The easy part was done. He had written about the murders of Svensson and Johansson and described how he happened to be the one who came upon the scene. He had dealt with why Salander had become a suspect. He spent a chapter debunking first what the press had written about Salander, then what Prosecutor Ekström had claimed, and thereby indirectly the entire police investigation. After long deliberation he had toned down his criticism of Bublanski and his team. He did this after studying a video from Ekström’s press conference, in which it was clear that Bublanski was uncomfortable in the extreme and obviously annoyed at Ekström’s rapid conclusions.
After the introductory drama, he had gone back in time and described Zalachenko’s arrival in Sweden, Salander’s childhood, and the events that led to her being locked away in St Stefan’s in Uppsala. He was careful to annihilate both Teleborian and the now dead Björck. He rehearsed the psychiatric report of 1991 and explained why Salander had become a threat to certain unknown civil servants who had taken it upon themselves to protect the Russian defector. He quoted from the correspondence between Teleborian and Björck.
He then described Zalachenko’s new identity and his criminal operations. He described his assistant Niedermann, the kidnapping of Miriam Wu, and Paolo Roberto’s intervention. Finally, he summed up the dénouement in Gosseberga which led to Salander being shot and buried alive, and explained how a policeman’s death was a needless catastrophe because Niedermann had already been shackled.
Thereafter the story became more sluggish. Blomkvist’s problem was that the account still had gaping holes in it. Björck had not acted alone. Behind this chain of events there had to be a larger group with resources and political influence. Anything else did not make sense. But he had eventually come to the conclusion that the unlawful treatment of Salander would not have been sanctioned by the government or the bosses of the Security Police. Behind this conclusion lay no exaggerated trust in government, but rather his faith in human nature. An operation of that type could never have been kept secret if it were politically motivated. Someone would have called in a favour and got someone to talk, and the press would have uncovered the Salander affair several years earlier.

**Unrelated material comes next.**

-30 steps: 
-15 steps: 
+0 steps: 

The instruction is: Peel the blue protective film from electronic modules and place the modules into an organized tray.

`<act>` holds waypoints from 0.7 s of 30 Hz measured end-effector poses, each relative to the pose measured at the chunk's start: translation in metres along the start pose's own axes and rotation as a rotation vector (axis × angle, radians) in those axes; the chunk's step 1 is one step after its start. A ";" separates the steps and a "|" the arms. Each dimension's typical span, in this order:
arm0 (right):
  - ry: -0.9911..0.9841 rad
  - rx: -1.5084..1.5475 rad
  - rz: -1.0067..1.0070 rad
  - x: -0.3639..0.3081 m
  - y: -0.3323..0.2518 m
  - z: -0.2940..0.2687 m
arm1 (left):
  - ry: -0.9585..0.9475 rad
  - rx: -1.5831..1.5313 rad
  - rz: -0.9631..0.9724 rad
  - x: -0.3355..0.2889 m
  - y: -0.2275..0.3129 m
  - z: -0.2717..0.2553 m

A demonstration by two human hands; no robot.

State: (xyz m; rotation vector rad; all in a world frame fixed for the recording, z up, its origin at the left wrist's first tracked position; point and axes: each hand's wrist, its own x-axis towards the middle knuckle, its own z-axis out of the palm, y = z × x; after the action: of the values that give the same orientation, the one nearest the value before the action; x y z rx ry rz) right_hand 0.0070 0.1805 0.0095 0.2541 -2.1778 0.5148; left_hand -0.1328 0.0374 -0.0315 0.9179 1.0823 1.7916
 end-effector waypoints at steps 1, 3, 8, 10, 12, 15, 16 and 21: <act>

He thought of the Zalachenko club as small and anonymous. He could not identify any one of them, except possibly Mårtensson, a policeman with a secret appointment who devoted himself to shadowing the publisher of Millennium.
It was now clear that Salander would definitely go to trial.
Ekström had brought a charge for grievous bodily harm in the case of Magge Lundin, and grievous bodily harm or attempted murder in the case of Karl Axel Bodin.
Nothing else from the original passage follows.